A Moral Failure
I’ve already written about the economic and environmental costs of failing to deal with climate change. Both phenomena are well understood and the forecast grows increasingly disheartening. However, there’s a third story, a moral one. I’m not talking about the morality of increased incidence of famine, drought, and disease; those are the moral costs of a changing environment. I’m talking about what seems to be a growing trend in the United States’ ability to confront the challenges facing our generation.
This trend is perhaps best encapsulated in a political cartoon reprinted in the New York Times’ “Week in Review” section on Sunday. It shows the dome of the Capital and the tip of the Washington Monument rising out of an otherwise flooded Washington D.C. A text bubble attached to the Capital reads: “We regret that we have but one country to give for our lifestyle.”
After Pearl Harbor, the United States mobilized for war; the entire country became the arsenal, and bank, for democracy. After September 11th we were told to go shopping. From 1941 to 1945 the entire country was asked to sacrifice; other than the relative handful of military personnel who have lost their lives since the fall of 2001, we have been asked to sacrifice nothing, except perhaps our commitment to due process and the rule of law.

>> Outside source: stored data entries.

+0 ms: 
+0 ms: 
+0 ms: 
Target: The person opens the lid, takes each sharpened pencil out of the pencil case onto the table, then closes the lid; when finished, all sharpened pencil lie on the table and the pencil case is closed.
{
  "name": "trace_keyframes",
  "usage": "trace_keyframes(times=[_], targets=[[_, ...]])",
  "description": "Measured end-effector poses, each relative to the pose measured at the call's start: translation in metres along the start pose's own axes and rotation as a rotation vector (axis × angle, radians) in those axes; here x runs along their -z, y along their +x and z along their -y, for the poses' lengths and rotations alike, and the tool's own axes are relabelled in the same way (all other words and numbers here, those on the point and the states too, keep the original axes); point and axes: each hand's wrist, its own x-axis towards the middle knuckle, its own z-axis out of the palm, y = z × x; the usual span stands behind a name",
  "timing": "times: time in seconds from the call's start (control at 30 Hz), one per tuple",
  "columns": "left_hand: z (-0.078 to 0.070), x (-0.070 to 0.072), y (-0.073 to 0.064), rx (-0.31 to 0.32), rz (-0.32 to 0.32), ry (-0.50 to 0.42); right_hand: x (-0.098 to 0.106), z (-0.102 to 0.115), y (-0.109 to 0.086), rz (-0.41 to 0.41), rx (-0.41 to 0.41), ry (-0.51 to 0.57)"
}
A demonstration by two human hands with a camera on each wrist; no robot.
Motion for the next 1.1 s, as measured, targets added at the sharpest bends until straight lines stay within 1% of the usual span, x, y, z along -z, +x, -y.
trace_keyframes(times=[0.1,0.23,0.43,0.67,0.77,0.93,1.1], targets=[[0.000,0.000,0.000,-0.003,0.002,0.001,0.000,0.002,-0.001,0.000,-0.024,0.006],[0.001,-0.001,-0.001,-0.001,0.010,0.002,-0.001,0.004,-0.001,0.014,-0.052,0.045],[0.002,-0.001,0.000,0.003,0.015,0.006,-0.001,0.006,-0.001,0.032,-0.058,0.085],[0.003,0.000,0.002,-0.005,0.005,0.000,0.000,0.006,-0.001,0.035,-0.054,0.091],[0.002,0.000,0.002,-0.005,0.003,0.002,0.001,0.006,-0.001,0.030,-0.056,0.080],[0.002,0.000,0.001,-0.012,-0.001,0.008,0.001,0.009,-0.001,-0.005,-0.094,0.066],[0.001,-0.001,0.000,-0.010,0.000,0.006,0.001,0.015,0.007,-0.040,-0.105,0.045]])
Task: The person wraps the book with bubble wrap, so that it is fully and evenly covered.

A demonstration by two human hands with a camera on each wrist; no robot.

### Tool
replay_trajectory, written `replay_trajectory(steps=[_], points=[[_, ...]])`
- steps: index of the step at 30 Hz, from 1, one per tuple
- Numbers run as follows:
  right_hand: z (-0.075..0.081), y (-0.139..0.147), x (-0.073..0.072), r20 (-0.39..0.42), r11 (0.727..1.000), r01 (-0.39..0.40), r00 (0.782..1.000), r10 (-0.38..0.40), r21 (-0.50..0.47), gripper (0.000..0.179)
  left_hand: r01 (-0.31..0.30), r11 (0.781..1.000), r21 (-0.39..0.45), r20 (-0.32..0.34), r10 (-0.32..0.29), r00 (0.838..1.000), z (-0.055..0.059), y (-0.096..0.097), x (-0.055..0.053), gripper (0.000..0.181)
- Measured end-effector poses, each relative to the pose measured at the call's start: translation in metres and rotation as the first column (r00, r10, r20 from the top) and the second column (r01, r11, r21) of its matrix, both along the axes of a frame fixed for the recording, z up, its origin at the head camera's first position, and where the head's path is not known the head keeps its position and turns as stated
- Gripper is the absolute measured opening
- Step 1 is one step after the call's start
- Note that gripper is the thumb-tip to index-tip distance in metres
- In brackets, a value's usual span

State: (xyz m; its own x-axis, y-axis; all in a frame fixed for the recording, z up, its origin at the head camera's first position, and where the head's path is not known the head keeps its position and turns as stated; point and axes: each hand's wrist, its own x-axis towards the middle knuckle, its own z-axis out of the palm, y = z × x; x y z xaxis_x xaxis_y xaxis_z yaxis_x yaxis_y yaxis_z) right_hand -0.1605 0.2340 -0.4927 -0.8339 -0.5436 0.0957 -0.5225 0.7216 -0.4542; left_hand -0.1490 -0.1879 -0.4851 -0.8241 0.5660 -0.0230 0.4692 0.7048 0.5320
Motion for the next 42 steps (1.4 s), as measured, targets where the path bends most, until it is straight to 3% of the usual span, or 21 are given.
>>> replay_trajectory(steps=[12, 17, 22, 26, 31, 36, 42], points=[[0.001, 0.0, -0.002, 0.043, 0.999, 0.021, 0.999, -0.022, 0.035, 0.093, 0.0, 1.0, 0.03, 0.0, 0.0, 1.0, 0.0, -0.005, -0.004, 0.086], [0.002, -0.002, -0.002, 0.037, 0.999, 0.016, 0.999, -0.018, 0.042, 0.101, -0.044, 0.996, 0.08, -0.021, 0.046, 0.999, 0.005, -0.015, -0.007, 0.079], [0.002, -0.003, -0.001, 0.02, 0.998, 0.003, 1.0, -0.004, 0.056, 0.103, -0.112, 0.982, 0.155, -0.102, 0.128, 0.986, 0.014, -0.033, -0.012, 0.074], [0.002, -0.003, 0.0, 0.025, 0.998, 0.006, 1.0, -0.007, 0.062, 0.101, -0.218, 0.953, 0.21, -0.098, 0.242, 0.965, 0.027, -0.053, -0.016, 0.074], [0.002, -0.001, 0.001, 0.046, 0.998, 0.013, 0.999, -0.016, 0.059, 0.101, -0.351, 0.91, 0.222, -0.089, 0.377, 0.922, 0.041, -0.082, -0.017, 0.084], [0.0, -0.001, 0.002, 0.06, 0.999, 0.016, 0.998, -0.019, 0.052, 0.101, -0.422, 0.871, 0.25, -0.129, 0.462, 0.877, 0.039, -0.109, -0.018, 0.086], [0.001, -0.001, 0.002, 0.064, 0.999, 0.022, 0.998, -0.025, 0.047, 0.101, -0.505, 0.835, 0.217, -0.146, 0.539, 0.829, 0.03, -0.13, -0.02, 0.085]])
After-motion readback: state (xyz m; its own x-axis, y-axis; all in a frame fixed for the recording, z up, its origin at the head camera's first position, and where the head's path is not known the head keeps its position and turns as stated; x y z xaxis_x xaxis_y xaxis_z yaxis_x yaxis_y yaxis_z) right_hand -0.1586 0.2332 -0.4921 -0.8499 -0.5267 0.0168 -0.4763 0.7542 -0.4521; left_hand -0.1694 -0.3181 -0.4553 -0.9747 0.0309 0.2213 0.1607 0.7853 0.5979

Why did cap and trade die? There are many reasons; everyone, including the authors of the bill, are at fault. But part of the reason is that it would have cost something. We have grown too used to putting off costs, using deficit spending so our wallets never feel the impact. But cap and trade would have cost us now; it would cost each of us something like $0.40 a week. The worst part of this is that, in the past, we have acted in spite of the cost; we used cap and trade to fight acid rain and the world mobilized to stop the use of chlorofluorocarbons when we realized that they were destroying the ozone layer. Has two decades been enough for our willingness to confront global challenges to erode?
But there is more to it than that. Between 1969 and 1975, the United States placed 12 astronauts on the Moon. These were the only humans to ever set foot on a natural object that was not Earth. When President Kennedy said we would reach the Moon within a decade almost none of the necessary technology had even been invented; the United States hadn’t even put an astronaut into orbit yet. This points us to two problems with our society today.

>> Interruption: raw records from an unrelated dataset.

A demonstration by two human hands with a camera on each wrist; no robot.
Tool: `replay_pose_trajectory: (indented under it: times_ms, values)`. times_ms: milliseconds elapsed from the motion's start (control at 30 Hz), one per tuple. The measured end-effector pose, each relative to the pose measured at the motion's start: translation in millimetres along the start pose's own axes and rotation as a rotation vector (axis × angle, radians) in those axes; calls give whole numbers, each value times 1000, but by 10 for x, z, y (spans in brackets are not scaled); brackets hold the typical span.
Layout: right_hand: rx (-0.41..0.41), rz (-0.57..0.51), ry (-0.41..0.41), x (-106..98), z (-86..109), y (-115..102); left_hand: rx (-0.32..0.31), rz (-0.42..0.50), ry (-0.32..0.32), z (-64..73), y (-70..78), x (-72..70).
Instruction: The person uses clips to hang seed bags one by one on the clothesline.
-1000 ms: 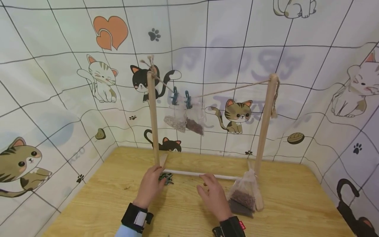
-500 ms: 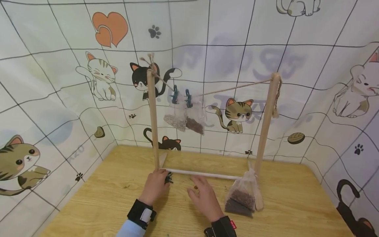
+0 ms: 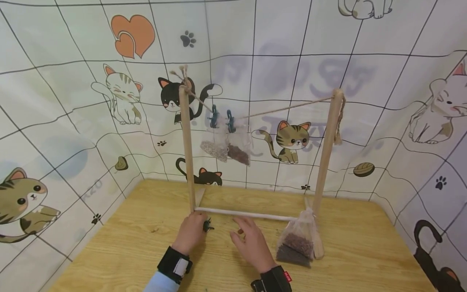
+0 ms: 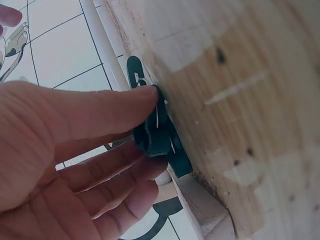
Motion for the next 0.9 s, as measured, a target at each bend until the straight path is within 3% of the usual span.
replay_pose_trajectory:
  times_ms: [233, 400, 567, 700, 900]
  values:
    - [13, -10, -19, -12, 1, 14, 10, 55, 11, -7, 20, -43]
    - [17, -15, -27, -32, 1, 31, -18, 136, 14, -20, 44, -111]
    - [19, -21, -14, -75, -5, 51, -79, 328, 0, -50, 103, -268]
    - [20, -35, 8, -127, -12, 61, -76, 509, 8, -75, 186, -419]
    - [-18, -75, 27, -205, -29, 28, -68, 627, 51, -113, 367, -586]
Point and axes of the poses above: each hand's wrist, its own z-axis away from the middle knuckle, its own x-axis out of the palm, y = z × x, the point moved 3 cm from there along -z, towards the middle knuckle, and after that the axes turned 5 degrees about z, right-handed, at the moved point
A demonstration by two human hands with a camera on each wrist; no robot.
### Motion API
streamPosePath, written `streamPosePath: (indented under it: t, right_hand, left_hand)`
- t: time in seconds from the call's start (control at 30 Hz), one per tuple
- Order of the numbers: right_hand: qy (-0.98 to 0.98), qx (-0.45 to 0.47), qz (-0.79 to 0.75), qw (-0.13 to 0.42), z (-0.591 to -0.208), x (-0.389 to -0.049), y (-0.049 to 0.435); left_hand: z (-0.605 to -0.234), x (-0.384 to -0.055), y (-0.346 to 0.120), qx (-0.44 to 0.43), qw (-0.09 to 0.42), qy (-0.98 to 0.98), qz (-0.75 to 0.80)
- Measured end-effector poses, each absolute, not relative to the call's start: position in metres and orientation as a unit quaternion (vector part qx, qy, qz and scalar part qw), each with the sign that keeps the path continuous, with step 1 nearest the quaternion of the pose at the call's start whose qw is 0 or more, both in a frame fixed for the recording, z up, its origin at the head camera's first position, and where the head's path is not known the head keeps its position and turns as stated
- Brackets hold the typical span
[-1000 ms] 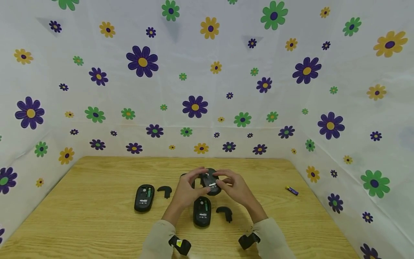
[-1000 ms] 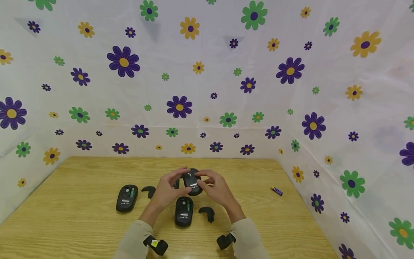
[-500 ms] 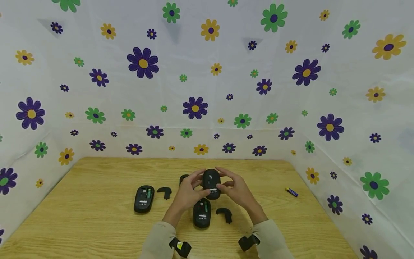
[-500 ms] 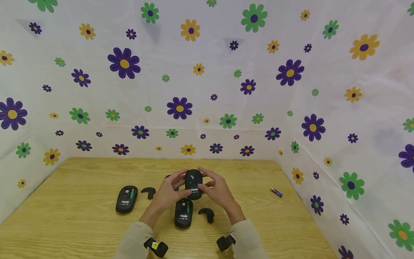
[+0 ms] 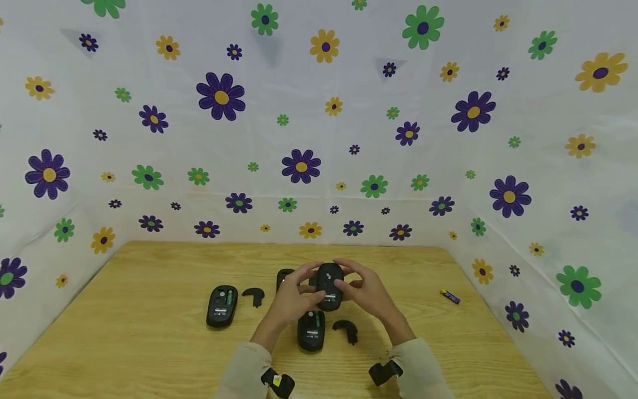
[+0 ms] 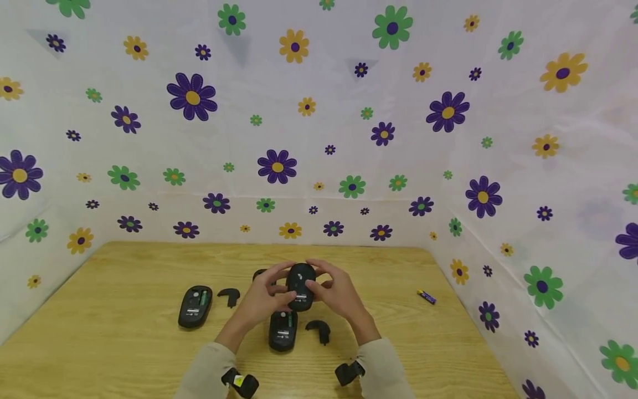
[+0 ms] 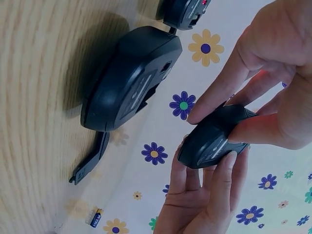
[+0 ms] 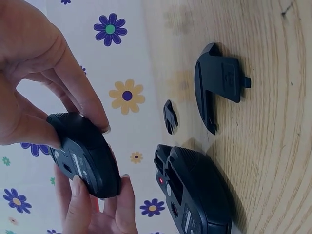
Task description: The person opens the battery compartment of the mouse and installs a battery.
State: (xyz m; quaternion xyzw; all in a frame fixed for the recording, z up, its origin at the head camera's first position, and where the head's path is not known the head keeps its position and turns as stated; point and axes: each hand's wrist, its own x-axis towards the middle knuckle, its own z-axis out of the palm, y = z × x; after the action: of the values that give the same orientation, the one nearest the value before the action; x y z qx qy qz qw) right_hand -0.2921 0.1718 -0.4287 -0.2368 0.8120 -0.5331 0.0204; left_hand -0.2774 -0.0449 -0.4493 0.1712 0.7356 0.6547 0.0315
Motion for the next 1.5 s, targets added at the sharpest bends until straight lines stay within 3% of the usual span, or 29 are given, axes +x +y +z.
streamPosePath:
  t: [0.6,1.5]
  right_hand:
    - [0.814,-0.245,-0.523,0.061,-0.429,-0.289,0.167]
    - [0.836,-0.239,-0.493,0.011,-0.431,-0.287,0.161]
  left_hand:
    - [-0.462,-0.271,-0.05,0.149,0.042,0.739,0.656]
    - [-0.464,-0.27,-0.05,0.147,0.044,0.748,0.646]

The first is effectively what I’ve already mentioned. After Sputnik, we were asked to make the commitment of money and will to beat the Soviets in the space race. After the BP oil spill, we were not asked to do anything. Our country is suffering from a vacuum of real leadership, leaders who are willing to ask us to do what is hard. Instead, they do everything in their power to allow us to indulge ourselves at the expense of our children’s future prosperity.
But it is not just our leaders who are at fault. Our proverbial house is on fire and, rather than call the fire department, we’re pretending that the flames don’t exist. Or worse, that they’re a good thing.

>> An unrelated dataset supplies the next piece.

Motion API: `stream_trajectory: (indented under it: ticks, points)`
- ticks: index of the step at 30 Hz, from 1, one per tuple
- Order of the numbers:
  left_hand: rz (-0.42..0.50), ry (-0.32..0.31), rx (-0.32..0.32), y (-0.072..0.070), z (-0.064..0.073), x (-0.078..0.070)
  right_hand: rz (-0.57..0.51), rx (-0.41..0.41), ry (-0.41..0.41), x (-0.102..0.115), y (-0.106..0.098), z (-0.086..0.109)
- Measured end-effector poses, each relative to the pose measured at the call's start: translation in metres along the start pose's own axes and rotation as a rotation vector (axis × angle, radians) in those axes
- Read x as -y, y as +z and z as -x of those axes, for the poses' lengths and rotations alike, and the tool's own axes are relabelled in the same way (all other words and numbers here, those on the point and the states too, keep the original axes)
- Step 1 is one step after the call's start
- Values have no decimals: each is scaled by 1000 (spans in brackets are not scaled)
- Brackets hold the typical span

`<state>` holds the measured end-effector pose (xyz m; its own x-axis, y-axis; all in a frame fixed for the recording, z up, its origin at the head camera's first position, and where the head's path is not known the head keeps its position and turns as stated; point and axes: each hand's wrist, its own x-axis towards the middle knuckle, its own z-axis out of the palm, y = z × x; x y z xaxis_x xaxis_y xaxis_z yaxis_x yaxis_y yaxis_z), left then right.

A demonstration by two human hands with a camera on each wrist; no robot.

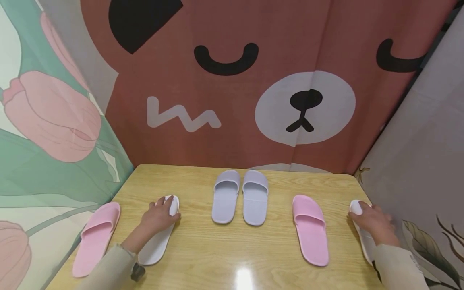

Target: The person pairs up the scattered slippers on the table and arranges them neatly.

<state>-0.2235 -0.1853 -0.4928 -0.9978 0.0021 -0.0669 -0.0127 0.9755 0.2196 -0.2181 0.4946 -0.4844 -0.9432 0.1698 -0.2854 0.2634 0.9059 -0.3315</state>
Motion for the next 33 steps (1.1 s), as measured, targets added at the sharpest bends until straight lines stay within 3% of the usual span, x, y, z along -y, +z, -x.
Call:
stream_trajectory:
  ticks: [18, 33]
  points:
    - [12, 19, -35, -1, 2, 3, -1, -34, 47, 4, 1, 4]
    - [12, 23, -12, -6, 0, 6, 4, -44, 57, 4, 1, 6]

It seems to me that we as a people are no longer willing to make sacrifices for the sake of others. This is perhaps best exemplified by the “death panel” segment of our healthcare debate. The scare tactics about “death panels” involved fears about rationing in our healthcare system. But no reasonable person would argue that there wasn’t already rationing; “death panels” really meant that the individual in question preferred rationing based on income rather than need. In our current debate, we are unwilling to pay a little extra for energy. But if we don’t our children will pay a terrible price for our inaction.
What about when sacrifice is in our best interest? This isn’t just about saving the lives of our fellow citizens as with healthcare; it is about protecting our shared future prosperity. But we are much too busy watching American Idol to pay adequate attention to the governing of our country, never mind the experts on the grave issues facing our nation. There is a scientific and moral consensus about what needs to be done; why aren’t we listening? We seem to have lost the will and the drive to do what is hard, down the drain of the 24-hour entertainment industry. Where is my generation’s arsenal of democracy? Where is our moon landing? Why do we no longer desire to be the City upon a Hill? Where is our new birth of freedom?